* **YOUR OBJECTIVE**
All of the data must be returned exactly as given.

─── GIVEN MATERIAL ───

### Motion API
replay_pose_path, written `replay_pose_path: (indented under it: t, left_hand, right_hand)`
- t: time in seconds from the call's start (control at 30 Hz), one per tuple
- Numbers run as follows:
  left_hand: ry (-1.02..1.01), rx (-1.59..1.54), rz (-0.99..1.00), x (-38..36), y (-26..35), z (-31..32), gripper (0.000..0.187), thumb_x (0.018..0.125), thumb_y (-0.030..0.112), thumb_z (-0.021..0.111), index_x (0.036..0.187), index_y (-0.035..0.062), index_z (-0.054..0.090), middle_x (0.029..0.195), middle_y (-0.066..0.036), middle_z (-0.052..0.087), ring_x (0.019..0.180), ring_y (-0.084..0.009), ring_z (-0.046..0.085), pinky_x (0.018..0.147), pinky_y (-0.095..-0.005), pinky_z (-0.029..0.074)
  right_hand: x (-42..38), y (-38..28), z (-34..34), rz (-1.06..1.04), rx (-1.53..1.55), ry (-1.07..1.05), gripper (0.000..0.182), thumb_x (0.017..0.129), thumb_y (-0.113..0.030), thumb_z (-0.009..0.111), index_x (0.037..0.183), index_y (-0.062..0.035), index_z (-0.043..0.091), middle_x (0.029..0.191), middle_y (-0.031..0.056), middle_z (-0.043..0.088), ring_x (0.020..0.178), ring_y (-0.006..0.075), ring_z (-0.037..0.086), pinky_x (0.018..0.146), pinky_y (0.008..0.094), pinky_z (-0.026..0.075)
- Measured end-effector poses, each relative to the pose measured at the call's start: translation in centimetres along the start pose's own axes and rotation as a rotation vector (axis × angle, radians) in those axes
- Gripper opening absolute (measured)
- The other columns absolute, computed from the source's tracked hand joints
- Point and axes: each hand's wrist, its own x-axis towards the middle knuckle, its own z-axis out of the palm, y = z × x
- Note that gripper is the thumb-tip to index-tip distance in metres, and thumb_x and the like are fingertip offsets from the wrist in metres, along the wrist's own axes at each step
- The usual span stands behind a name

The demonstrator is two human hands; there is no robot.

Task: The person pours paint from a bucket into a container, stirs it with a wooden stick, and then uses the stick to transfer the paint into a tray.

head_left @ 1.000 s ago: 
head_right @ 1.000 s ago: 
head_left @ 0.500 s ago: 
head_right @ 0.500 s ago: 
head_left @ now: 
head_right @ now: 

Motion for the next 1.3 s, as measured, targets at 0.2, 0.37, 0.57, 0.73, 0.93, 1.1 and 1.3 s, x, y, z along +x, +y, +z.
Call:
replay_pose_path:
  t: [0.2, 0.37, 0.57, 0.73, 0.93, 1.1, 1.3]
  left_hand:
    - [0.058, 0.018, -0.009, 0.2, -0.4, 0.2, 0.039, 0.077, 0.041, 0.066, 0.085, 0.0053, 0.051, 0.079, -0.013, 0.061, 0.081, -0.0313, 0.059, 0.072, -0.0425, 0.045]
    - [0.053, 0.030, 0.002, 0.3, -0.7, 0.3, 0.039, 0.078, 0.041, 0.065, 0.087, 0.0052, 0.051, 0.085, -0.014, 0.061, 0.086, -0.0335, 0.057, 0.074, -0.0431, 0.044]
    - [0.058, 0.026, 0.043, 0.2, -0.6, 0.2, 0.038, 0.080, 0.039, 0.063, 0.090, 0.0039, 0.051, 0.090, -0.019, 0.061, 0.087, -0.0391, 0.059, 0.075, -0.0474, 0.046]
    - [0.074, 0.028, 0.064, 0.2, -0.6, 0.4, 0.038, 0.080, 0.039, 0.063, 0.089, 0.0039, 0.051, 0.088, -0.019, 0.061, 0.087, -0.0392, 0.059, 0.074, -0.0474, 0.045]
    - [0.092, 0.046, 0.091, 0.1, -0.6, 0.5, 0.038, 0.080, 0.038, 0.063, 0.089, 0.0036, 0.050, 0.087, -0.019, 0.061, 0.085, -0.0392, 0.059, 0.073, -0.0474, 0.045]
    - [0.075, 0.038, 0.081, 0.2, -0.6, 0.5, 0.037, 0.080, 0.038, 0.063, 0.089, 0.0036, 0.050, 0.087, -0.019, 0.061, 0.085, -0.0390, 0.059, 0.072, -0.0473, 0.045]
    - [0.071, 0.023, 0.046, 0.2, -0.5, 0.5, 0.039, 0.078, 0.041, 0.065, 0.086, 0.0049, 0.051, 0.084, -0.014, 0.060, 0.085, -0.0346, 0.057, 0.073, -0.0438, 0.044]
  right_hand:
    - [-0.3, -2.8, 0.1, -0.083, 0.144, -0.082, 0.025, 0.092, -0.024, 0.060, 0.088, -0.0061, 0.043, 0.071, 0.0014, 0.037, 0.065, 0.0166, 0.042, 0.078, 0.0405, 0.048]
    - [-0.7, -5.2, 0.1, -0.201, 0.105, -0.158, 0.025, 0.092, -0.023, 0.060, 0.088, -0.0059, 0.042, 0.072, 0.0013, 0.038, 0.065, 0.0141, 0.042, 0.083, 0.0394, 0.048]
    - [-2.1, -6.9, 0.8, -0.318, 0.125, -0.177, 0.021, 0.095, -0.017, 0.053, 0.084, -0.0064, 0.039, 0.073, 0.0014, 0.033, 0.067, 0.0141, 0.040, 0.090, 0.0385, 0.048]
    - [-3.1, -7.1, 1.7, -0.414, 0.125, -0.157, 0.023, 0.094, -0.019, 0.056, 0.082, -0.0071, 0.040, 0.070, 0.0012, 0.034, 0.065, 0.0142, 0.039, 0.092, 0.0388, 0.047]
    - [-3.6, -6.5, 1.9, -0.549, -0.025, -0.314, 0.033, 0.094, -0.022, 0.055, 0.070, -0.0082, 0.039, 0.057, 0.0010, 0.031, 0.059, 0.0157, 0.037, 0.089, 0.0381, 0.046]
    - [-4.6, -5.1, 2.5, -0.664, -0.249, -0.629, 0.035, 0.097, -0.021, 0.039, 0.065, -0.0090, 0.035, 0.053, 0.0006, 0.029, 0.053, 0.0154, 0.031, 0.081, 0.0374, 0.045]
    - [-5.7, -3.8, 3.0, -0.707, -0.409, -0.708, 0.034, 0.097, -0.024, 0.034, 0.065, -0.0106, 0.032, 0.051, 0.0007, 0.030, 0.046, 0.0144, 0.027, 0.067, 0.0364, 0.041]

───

* **YOUR SOLUTION**
### Motion API
replay_pose_path, written `replay_pose_path: (indented under it: t, left_hand, right_hand)`
- t: time in seconds from the call's start (control at 30 Hz), one per tuple
- Numbers run as follows:
  left_hand: ry (-1.02..1.01), rx (-1.59..1.54), rz (-0.99..1.00), x (-38..36), y (-26..35), z (-31..32), gripper (0.000..0.187), thumb_x (0.018..0.125), thumb_y (-0.030..0.112), thumb_z (-0.021..0.111), index_x (0.036..0.187), index_y (-0.035..0.062), index_z (-0.054..0.090), middle_x (0.029..0.195), middle_y (-0.066..0.036), middle_z (-0.052..0.087), ring_x (0.019..0.180), ring_y (-0.084..0.009), ring_z (-0.046..0.085), pinky_x (0.018..0.147), pinky_y (-0.095..-0.005), pinky_z (-0.029..0.074)
  right_hand: x (-42..38), y (-38..28), z (-34..34), rz (-1.06..1.04), rx (-1.53..1.55), ry (-1.07..1.05), gripper (0.000..0.182), thumb_x (0.017..0.129), thumb_y (-0.113..0.030), thumb_z (-0.009..0.111), index_x (0.037..0.183), index_y (-0.062..0.035), index_z (-0.043..0.091), middle_x (0.029..0.191), middle_y (-0.031..0.056), middle_z (-0.043..0.088), ring_x (0.020..0.178), ring_y (-0.006..0.075), ring_z (-0.037..0.086), pinky_x (0.018..0.146), pinky_y (0.008..0.094), pinky_z (-0.026..0.075)
- Measured end-effector poses, each relative to the pose measured at the call's start: translation in centimetres along the start pose's own axes and rotation as a rotation vector (axis × angle, radians) in those axes
- Gripper opening absolute (measured)
- The other columns absolute, computed from the source's tracked hand joints
- Point and axes: each hand's wrist, its own x-axis towards the middle knuckle, its own z-axis out of the palm, y = z × x
- Note that gripper is the thumb-tip to index-tip distance in metres, and thumb_x and the like are fingertip offsets from the wrist in metres, along the wrist's own axes at each step
- The usual span stands behind a name

The demonstrator is two human hands; there is no robot.

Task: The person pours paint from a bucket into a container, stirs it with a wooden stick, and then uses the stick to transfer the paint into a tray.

head_left @ 1.000 s ago: 
head_right @ 1.000 s ago: 
head_left @ 0.500 s ago: 
head_right @ 0.500 s ago: 
head_left @ now: 
head_right @ now: 

Motion for the next 1.3 s, as measured, targets at 0.2, 0.37, 0.57, 0.73, 0.93, 1.1 and 1.3 s, x, y, z along +x, +y, +z.
Call:
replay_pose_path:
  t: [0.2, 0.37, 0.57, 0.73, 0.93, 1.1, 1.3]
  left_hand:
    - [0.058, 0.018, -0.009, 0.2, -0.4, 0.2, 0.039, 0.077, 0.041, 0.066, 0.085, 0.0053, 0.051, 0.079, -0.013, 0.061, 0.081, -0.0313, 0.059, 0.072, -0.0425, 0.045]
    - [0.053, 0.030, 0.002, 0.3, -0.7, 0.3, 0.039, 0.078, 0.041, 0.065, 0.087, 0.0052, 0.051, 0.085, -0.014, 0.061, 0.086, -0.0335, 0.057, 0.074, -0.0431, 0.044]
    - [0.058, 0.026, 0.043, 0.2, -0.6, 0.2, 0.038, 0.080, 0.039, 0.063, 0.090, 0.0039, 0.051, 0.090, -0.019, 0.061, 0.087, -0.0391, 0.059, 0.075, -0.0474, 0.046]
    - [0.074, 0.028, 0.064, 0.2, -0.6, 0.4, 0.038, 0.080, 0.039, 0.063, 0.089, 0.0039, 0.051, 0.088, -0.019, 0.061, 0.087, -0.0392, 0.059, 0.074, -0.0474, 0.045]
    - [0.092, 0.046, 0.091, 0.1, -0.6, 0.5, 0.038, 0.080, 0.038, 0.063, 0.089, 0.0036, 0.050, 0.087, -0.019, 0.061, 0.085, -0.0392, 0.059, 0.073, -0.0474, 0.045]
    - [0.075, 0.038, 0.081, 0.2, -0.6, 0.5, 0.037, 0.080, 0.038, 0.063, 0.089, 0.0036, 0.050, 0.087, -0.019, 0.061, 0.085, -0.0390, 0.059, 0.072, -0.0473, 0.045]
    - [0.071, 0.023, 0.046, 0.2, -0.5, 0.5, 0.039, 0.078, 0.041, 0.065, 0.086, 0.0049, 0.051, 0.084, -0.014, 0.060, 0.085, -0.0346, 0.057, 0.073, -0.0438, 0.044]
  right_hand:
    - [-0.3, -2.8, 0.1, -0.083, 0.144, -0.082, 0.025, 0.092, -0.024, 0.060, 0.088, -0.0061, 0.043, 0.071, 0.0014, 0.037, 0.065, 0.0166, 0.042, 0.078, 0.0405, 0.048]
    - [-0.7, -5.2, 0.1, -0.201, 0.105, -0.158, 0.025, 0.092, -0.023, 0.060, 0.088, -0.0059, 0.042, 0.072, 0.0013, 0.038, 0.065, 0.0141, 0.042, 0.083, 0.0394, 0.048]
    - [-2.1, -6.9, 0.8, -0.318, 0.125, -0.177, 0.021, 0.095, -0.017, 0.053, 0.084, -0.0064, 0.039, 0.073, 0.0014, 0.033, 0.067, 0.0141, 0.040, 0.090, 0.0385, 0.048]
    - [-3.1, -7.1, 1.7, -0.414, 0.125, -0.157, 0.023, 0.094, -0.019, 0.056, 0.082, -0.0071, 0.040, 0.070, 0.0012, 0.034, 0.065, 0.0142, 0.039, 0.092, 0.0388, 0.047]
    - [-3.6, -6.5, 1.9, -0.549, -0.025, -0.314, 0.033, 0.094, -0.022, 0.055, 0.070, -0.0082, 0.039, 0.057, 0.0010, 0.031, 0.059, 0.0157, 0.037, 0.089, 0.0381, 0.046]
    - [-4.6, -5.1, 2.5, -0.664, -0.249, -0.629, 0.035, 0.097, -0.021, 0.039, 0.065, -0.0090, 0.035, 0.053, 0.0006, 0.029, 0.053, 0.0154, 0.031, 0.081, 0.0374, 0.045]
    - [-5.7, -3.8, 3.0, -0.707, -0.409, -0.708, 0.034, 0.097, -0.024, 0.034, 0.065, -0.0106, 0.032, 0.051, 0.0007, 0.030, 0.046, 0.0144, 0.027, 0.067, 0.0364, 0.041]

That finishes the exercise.